Scouting Florida State: how the Tigers win
1. Disrupt and pressure: So far, Jameis Winston has made college football look easy. To beat the Seminoles, the Tigers need to bring FSU's freshman phenom back to earth. So far, Clemson's pass rush has been the nation's best, and the Tigers' deep front four has been consistently disruptive. If FSU can keep the Tigers off Winston, then he'll have a chance to find holes in Clemson's coverage, throwing the ball to receivers who are big plays waiting to happen. Clemson needs to affect the quarterback's play and get him off his game.
2. No big-play busts: FSU is going to make plays and score points, but the Tigers need to make sure the Seminoles go the long, hard way. Defensive coordinator Brent Venables bragged on his secondary last week, saying that the Tigers have been sound on the back side, rarely letting receivers run free. It happened once against Boston College, but the Seminoles will bring significantly higher-caliber weaponry to Death Valley.
3. Cut down on negative plays: Against Syracuse, the Tigers found their offensive rhythm and the attack started to hum. Last week's fumbles were out of character, but the Tigers were already dealing with the regular occurrence of negative-yardage plays. The Tigers currently rank 91st nationally in tackles for loss allowed. That number needs to improve, especially against an aggressive, opportunistic defense like FSU's.
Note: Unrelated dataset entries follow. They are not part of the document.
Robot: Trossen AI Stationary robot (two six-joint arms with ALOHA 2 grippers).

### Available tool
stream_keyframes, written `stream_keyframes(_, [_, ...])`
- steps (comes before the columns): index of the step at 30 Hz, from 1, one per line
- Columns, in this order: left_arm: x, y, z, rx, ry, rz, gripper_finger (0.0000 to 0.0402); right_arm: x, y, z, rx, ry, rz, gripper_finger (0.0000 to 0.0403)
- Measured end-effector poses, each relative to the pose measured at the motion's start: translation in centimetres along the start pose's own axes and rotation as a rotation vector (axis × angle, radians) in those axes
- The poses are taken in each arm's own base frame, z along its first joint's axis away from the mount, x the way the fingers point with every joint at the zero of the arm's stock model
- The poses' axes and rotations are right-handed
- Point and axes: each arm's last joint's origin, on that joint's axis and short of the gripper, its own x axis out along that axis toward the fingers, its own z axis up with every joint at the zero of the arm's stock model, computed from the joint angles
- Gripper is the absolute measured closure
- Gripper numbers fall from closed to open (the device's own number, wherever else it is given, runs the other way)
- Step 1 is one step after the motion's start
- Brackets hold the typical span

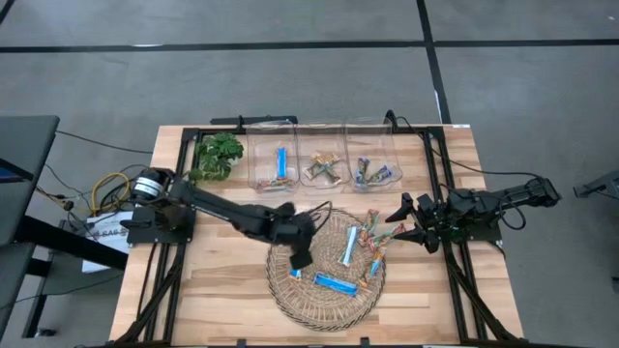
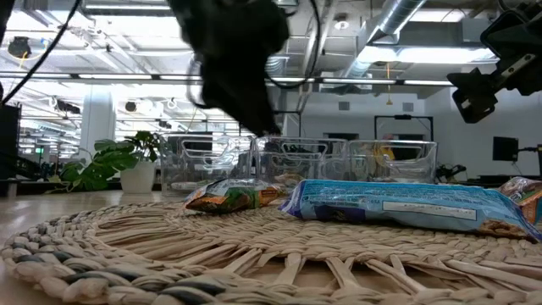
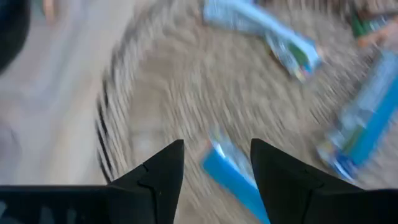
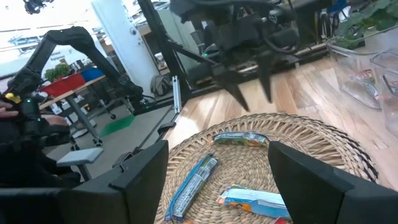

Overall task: Pick and place Granola Bars by type
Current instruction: Put the yellow granola bar into the middle transparent bin

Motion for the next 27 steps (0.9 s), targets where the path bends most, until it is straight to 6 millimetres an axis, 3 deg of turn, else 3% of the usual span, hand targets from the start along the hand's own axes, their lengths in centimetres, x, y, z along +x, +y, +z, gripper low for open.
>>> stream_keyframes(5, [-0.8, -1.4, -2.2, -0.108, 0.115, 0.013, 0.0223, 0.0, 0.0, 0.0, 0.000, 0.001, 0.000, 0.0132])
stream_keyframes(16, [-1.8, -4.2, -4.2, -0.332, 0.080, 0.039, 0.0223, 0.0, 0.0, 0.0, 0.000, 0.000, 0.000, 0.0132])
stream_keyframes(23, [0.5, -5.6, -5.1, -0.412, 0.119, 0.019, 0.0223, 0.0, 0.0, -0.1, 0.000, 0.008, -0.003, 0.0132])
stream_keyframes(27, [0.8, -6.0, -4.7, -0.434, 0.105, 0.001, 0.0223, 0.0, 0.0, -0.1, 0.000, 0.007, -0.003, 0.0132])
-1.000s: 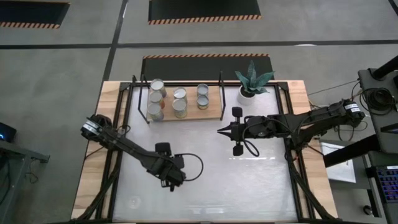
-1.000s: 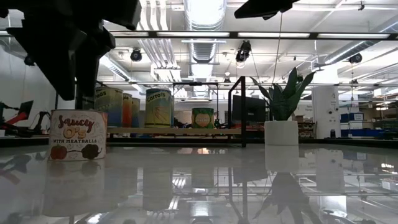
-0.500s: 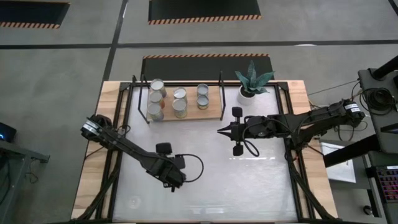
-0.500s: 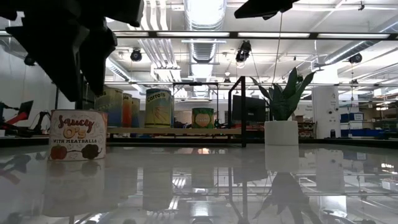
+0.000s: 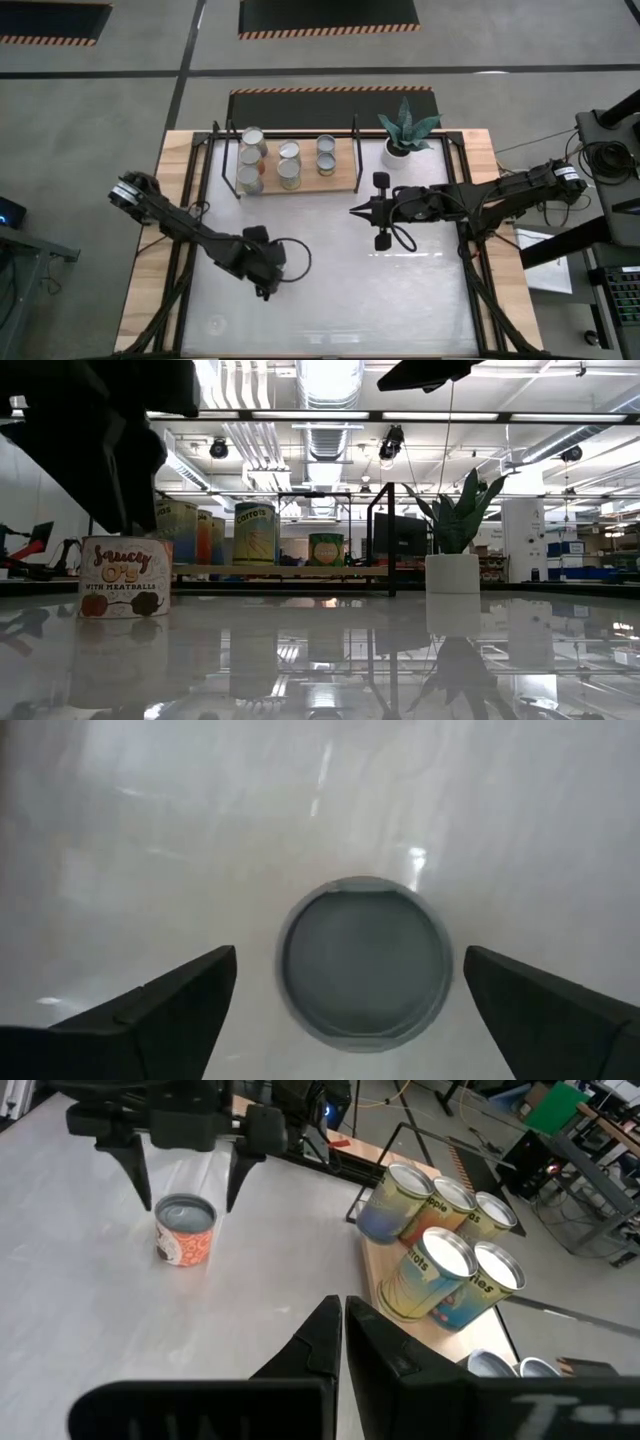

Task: Pick and place cans onto a shelf
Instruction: Put the canned meatballs on the shelf

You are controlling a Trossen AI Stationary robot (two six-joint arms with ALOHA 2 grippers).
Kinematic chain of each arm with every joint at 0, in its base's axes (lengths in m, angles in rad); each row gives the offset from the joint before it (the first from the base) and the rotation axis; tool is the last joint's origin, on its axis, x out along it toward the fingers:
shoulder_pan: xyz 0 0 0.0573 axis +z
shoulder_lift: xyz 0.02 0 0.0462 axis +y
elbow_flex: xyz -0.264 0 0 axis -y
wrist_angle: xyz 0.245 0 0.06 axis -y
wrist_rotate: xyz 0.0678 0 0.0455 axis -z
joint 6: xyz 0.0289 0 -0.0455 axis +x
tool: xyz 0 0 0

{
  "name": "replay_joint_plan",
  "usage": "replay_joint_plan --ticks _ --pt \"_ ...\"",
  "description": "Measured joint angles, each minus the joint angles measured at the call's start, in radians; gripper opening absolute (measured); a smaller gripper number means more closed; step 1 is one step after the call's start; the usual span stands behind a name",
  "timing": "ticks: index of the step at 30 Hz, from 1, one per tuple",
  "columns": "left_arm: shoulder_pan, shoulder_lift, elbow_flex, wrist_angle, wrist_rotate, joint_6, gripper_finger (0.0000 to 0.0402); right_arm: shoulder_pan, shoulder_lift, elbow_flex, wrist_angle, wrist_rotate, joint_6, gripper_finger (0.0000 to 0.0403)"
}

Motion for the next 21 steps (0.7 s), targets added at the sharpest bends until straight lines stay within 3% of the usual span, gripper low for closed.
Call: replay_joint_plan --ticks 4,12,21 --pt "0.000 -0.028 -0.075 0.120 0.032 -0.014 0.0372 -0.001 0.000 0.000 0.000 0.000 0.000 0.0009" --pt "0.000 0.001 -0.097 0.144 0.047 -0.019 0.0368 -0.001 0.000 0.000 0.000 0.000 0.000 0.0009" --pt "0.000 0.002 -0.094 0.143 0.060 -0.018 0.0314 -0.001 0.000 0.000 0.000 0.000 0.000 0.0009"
4. Win third down: It will be strength vs. strength, and the game could well come down to which team does a better job of sustaining possession. Clemson leads the nation with its .237 third-down conversion defense. FSU's offense, meanwhile, is converting 51 percent of its third-down chances. On the other side of the ball, Clemson's third-down conversion rate has been off a bit this season, compared to last year, while the Seminoles' defense is at 29 percent on third down. A year ago, FSU led the nation in the defensive three and outs.